By the third stanza, the speaker who began by looking at her fountain made “from scraps of dream” imagines men and women joining to dance in a form where the weight of the past has been let go, where the body gives way to music, and we’re left with this question:

when their hips give in to the music
and I can see in their faces the world’s business
has loosened its hold, how can I not love them,
how can I think my minor note
unaccompanied?

In this poem where the speaker has imagined, speculated, and dreamed her way to this question-as-conclusion, we arrive at a place of love and gratitude; whatever the method of movement—and prepare yourself for a multitude of forms—in Progress, that is often the place of arrival though it is not the only one.

With a book of this scope, it seems reasonable to ask where we arrive by the end, what answers Ullman ultimately gives to her questions. Here’s a hint: the final poem involves subjects as large as absence and the sky, what we lose and what we find. This poem, like so many in the collection, turns in a way that is both surprising and down right breathtaking. I urge you to take the journey with this book; maybe you’ll start with that last poem and find your way to what the poet as companion and guide has been telling us to do all along, “Consider Desire.”[1]

—Summar West

 Summar shot

Summar West was born and raised in East Tennessee. Her poems have been published in a variety of journals, including Tar River Poetry, Ellipsis, Appalachian Heritage, and Appalachian Journal. She currently resides in Montpelier, Vermont.

 

Footnotes    (↵ returns to text)

  1. See a selection of Leslie Ullman poems, including “Consider Desire” earlier published in the magazine here.

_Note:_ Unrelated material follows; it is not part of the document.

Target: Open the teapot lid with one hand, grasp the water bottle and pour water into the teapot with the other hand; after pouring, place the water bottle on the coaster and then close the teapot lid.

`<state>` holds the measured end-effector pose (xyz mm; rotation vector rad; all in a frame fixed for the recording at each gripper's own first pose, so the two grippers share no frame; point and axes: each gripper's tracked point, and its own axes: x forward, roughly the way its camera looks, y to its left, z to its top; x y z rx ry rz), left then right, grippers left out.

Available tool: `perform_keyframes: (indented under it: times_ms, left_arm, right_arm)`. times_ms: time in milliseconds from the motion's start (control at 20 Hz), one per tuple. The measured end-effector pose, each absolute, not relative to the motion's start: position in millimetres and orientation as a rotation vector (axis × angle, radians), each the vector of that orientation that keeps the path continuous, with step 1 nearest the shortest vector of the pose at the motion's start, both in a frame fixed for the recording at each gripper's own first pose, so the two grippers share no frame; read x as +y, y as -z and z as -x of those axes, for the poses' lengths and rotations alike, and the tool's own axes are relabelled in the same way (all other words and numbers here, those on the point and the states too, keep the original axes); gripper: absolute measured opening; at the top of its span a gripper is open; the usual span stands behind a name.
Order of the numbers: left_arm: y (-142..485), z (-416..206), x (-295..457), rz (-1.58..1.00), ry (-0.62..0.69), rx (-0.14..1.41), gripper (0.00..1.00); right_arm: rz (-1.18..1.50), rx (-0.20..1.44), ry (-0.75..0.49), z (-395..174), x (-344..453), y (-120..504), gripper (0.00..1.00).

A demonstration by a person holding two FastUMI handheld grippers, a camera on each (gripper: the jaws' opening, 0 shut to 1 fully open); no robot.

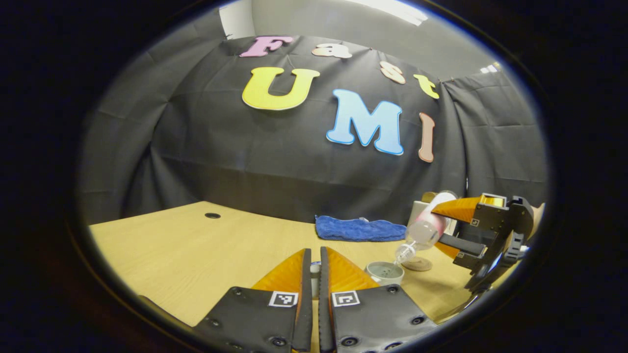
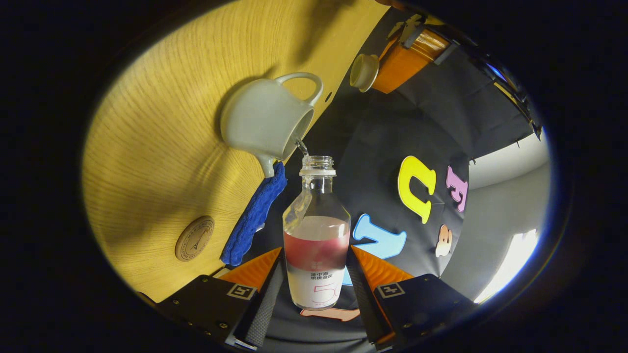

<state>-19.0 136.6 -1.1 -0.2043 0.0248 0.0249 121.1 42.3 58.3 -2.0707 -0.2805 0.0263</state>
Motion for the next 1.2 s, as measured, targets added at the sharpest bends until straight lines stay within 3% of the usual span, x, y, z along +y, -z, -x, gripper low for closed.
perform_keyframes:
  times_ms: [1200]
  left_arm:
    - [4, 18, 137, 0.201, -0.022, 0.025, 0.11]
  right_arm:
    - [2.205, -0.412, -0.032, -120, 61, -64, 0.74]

  3 Responses to “Forms of Vastness: Review of Progress on the Subject of Immensity by Leslie Ullman — Summar West”

  1. I am so grateful to you, Summer, for giving so much time and thoughtfulness to my book. I know how hard reviews are to write, especially when you’re starting out–I’ve been there–which only adds to my gratitude. You did a lovely job. Thank you, thank you. And I hope spring comes to Vermont soon!

    • It was a pleasure to spend time with your poems, Leslie, and I appreciate your kind words about this review. Thank you for all of your work!

  2. My favorite part of this review: “Light as sacrament, as resurrection—Ullman’s metaphors are big, and in her small lines they startle us into awareness of how and where they live inside us.” What a perfect description of the use of metaphor. This is indeed a lovely review, and I am inspired to read this book of poetry. I’m sure there will be more reviews in your future! And yes, mud season (aka spring) will be here soon!